# TASK OBJECTIVE
For the entries that follow, say how many lines hold the string "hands", with nothing else in the reply.
━━ MATERIAL FOR THE TASK
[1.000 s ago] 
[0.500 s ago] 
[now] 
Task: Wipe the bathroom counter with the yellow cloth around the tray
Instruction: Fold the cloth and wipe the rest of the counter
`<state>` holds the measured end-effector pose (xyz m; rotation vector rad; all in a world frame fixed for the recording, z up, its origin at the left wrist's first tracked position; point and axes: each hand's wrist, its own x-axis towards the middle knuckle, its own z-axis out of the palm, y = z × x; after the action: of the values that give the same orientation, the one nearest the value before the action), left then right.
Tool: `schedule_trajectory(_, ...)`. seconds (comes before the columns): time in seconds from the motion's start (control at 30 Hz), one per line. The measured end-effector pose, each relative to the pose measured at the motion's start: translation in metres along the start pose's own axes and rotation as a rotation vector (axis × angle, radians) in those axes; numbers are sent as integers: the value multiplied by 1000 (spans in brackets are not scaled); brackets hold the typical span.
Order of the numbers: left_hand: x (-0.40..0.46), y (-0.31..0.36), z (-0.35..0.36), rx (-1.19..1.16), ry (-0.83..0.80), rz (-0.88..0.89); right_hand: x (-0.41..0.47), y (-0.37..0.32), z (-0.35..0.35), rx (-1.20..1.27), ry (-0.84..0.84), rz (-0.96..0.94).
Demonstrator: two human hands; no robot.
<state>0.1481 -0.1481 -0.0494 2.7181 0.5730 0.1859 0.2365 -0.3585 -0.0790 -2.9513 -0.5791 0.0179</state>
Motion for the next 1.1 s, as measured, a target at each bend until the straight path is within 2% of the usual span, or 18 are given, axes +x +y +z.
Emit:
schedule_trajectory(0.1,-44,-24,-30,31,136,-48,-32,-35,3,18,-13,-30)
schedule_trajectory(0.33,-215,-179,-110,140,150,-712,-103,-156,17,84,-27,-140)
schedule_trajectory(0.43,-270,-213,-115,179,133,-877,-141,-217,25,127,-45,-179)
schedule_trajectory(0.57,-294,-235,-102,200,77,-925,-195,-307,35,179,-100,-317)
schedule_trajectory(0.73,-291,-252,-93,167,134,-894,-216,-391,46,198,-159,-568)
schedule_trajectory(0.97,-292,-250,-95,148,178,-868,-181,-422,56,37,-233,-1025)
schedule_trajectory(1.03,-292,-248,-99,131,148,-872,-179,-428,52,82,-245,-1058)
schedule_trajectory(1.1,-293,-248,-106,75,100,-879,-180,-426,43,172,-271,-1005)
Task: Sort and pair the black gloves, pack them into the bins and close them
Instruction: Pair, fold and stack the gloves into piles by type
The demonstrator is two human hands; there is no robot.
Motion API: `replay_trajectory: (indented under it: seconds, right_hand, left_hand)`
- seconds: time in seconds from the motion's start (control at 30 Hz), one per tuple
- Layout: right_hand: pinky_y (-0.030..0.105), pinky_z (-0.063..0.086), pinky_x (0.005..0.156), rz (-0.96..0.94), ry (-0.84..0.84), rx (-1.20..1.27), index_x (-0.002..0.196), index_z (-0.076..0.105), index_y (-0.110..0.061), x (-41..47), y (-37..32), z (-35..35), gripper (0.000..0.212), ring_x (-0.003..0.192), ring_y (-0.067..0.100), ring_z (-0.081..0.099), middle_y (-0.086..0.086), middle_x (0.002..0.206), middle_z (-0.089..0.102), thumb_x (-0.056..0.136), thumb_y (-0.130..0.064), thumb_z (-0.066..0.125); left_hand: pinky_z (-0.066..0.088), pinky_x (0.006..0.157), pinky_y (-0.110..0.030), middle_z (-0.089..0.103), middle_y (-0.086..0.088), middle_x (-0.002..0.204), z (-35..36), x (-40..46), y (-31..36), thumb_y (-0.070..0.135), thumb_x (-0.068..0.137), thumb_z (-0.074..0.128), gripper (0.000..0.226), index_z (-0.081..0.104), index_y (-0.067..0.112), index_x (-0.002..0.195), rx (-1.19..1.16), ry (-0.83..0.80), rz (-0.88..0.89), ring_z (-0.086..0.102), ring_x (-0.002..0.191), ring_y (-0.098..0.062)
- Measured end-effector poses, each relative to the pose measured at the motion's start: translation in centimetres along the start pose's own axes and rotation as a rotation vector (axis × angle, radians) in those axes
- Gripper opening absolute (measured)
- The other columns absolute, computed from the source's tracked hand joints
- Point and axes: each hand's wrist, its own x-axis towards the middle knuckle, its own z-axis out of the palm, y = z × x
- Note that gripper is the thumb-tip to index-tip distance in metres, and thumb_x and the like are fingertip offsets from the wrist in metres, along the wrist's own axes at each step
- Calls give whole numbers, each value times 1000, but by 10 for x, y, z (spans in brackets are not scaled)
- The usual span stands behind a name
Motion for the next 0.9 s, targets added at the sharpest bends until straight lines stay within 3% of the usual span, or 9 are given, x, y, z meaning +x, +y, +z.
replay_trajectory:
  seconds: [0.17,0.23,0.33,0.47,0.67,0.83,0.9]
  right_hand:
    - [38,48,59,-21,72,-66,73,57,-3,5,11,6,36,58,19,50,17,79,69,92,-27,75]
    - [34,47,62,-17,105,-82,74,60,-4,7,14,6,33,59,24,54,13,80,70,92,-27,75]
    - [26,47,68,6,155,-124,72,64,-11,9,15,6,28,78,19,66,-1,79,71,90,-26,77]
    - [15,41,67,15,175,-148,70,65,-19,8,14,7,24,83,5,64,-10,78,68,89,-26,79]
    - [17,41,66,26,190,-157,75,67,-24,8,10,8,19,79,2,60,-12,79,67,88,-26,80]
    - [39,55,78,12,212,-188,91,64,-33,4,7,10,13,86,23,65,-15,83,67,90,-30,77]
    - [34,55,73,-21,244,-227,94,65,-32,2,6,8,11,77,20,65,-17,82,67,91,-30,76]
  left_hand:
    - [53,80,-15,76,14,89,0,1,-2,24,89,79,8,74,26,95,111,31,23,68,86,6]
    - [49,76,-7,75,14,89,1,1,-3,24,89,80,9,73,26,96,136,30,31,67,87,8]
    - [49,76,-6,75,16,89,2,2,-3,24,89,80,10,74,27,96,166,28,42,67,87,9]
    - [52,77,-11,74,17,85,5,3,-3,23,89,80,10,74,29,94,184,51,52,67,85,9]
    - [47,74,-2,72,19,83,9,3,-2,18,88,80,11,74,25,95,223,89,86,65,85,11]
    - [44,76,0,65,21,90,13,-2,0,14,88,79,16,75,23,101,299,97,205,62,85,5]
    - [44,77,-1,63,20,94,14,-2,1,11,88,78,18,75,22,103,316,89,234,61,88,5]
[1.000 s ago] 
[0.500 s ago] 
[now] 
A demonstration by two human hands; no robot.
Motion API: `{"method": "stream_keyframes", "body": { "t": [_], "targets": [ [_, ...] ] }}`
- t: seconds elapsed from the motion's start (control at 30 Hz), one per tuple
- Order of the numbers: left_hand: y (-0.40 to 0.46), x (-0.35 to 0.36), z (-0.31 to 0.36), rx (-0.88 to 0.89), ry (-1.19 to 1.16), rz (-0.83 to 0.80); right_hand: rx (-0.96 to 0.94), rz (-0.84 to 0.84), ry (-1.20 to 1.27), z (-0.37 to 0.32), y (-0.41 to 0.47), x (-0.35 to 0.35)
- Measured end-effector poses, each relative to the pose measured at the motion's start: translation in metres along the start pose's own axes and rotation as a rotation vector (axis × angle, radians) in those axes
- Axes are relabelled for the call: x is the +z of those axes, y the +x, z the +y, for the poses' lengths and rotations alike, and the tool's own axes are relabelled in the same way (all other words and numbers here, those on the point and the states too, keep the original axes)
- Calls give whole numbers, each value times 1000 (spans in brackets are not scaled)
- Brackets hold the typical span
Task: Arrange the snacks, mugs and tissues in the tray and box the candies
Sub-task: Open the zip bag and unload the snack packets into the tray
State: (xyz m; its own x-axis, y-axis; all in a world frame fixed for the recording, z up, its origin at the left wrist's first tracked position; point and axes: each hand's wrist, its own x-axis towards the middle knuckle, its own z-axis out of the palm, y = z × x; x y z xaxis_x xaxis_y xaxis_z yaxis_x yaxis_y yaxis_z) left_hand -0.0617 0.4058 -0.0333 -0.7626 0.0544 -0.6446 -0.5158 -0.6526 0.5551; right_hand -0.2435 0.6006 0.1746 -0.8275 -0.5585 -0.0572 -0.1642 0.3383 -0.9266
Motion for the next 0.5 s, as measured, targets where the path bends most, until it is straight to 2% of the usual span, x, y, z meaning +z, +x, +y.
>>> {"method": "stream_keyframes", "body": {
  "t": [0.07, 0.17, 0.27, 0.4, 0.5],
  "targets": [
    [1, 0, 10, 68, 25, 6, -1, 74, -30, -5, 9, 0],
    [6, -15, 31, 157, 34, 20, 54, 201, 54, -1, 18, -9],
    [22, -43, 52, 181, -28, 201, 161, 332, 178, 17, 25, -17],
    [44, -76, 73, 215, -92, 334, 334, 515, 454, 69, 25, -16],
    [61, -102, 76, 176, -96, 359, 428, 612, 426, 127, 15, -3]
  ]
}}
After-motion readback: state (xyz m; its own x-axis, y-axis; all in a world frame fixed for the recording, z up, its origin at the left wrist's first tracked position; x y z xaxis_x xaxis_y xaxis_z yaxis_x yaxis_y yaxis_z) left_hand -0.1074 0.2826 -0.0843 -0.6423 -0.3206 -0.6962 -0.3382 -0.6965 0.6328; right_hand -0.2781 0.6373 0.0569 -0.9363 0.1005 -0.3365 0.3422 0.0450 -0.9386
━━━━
# PROBLEM SOLUTION
3